* What needs to be done
Copy the lines below exactly. No picture goes into the copy.

* Dataset section

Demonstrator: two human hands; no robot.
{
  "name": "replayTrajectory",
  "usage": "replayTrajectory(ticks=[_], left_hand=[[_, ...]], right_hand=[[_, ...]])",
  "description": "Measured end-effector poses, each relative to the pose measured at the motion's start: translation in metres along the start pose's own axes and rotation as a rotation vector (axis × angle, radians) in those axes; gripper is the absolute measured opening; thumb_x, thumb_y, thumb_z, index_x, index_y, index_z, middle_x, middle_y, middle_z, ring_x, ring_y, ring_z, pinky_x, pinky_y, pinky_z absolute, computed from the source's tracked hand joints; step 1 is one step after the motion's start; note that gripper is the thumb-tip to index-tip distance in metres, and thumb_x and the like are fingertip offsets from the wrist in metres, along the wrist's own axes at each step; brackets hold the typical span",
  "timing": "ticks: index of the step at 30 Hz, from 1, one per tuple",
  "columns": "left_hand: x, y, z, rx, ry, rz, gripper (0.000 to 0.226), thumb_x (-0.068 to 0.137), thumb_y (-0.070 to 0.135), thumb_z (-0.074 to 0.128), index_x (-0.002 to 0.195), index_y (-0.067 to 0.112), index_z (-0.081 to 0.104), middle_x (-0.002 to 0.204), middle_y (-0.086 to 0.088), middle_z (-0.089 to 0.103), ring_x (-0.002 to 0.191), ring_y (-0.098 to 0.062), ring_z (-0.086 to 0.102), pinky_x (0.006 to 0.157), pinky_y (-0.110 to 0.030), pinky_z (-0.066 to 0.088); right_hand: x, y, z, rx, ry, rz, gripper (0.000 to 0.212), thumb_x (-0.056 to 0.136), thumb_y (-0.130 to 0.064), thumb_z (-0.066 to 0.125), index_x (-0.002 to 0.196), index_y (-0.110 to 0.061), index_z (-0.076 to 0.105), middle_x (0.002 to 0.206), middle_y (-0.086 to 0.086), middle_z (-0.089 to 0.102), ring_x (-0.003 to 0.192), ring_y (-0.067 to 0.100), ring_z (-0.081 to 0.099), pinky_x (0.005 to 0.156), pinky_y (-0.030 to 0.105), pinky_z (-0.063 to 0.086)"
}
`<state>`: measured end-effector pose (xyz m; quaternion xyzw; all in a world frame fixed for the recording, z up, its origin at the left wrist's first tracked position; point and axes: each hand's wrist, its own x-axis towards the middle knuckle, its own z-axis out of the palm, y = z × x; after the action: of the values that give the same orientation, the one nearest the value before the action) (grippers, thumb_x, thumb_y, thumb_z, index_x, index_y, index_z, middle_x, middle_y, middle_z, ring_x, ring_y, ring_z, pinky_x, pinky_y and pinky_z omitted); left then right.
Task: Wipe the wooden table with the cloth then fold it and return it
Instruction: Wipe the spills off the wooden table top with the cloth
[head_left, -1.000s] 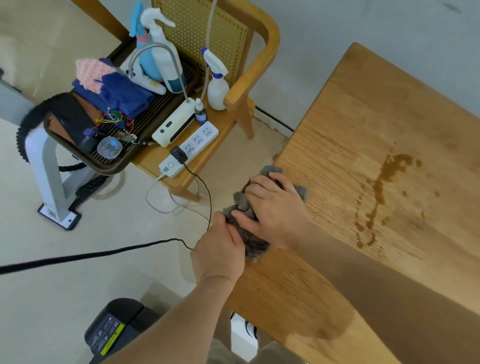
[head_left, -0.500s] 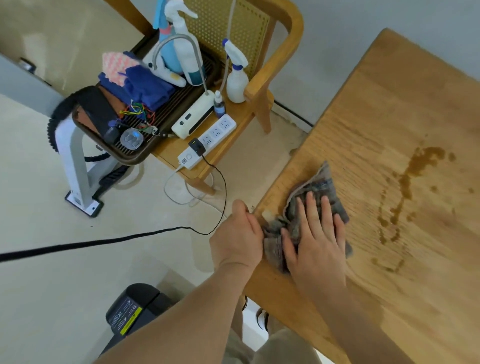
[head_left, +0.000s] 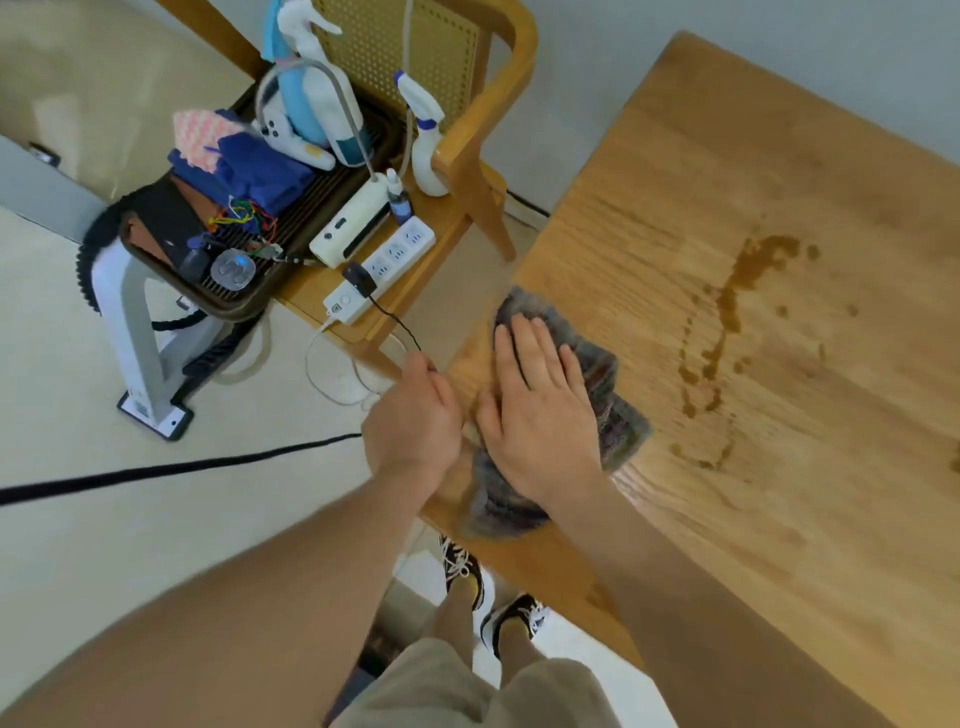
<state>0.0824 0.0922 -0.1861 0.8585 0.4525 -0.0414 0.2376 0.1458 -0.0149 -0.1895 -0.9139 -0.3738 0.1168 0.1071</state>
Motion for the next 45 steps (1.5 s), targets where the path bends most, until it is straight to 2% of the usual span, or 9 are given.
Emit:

* Reply
Demonstrator: two human hands; no robot.
{
  "name": "replayTrajectory",
  "usage": "replayTrajectory(ticks=[_], left_hand=[[_, ...]], right_hand=[[_, ...]])",
  "description": "Measured end-effector poses, each relative to the pose measured at the motion's start: translation in metres along the start pose's own axes and rotation as a rotation vector (axis × angle, radians) in those axes; gripper is the absolute measured opening; thumb_x, thumb_y, thumb_z, index_x, index_y, index_z, middle_x, middle_y, middle_z, ring_x, ring_y, ring_z, pinky_x, pinky_y, pinky_z absolute, computed from the source's tracked hand joints; step 1 is one step after the motion's start; note that gripper is the thumb-tip to index-tip distance in metres, and thumb_x and the like are fingertip offsets from the wrist in metres, along the wrist's own axes at each step; brackets hold the typical span",
  "timing": "ticks: index of the step at 30 Hz, from 1, one per tuple",
  "columns": "left_hand: x, y, z, rx, ry, rz, gripper (0.000 to 0.226), thumb_x (-0.068 to 0.137), thumb_y (-0.070 to 0.135), thumb_z (-0.074 to 0.128), index_x (-0.002 to 0.195), index_y (-0.067 to 0.112), index_z (-0.081 to 0.104), middle_x (-0.002 to 0.204), middle_y (-0.086 to 0.088), middle_z (-0.089 to 0.103), ring_x (-0.002 to 0.191), ring_y (-0.098 to 0.062), ring_z (-0.086 to 0.102), pinky_x (0.006 to 0.157), pinky_y (-0.110 to 0.030), pinky_z (-0.066 to 0.088); right_hand: x, y, z, rx, ry, rz, gripper (0.000 to 0.212), thumb_x (-0.056 to 0.136), thumb_y (-0.130 to 0.064), thumb_z (-0.066 to 0.125), index_x (-0.002 to 0.196), index_y (-0.110 to 0.061), index_z (-0.076 to 0.105), middle_x (0.002 to 0.206), middle_y (-0.086 to 0.086), middle_z (-0.089 to 0.102), ring_x (-0.003 to 0.192), ring_y (-0.067 to 0.100), ring_z (-0.081 to 0.099), pinky_x (0.005 to 0.156), pinky_y (-0.030 to 0.105), pinky_z (-0.063 to 0.086)"
}
`<state>`: measured end-effector pose (xyz m; quaternion xyzw; all in a world frame fixed for the recording, z up, its origin at the left wrist's first tracked position; point and axes: each hand's wrist, its own x-axis towards the middle knuckle, its own z-axis out of the palm, y = z × x; after the action: of the values that give the same orientation, the one nearest the value before the action) (grippers, thumb_x, thumb_y, thumb_z, index_x, index_y, index_z, middle_x, middle_y, middle_z, ring_x, ring_y, ring_z, pinky_x, pinky_y and pinky_z omitted); left then right.
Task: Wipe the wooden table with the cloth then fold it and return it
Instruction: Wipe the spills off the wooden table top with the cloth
[head_left, -1.000s] 
[head_left, -0.500s] 
[head_left, +0.000s] 
<state>0.0824 0.0922 -0.1861 0.8585 0.4525 -0.0414 0.2376 0.1458 -0.0149 -0.1895 -0.9139 -0.3738 0.1168 0.1071</state>
Motion for the next 45 steps (1.5 s), targets where the path bends most, until it is straight to 2% of the usual span, or 9 are given.
Emit:

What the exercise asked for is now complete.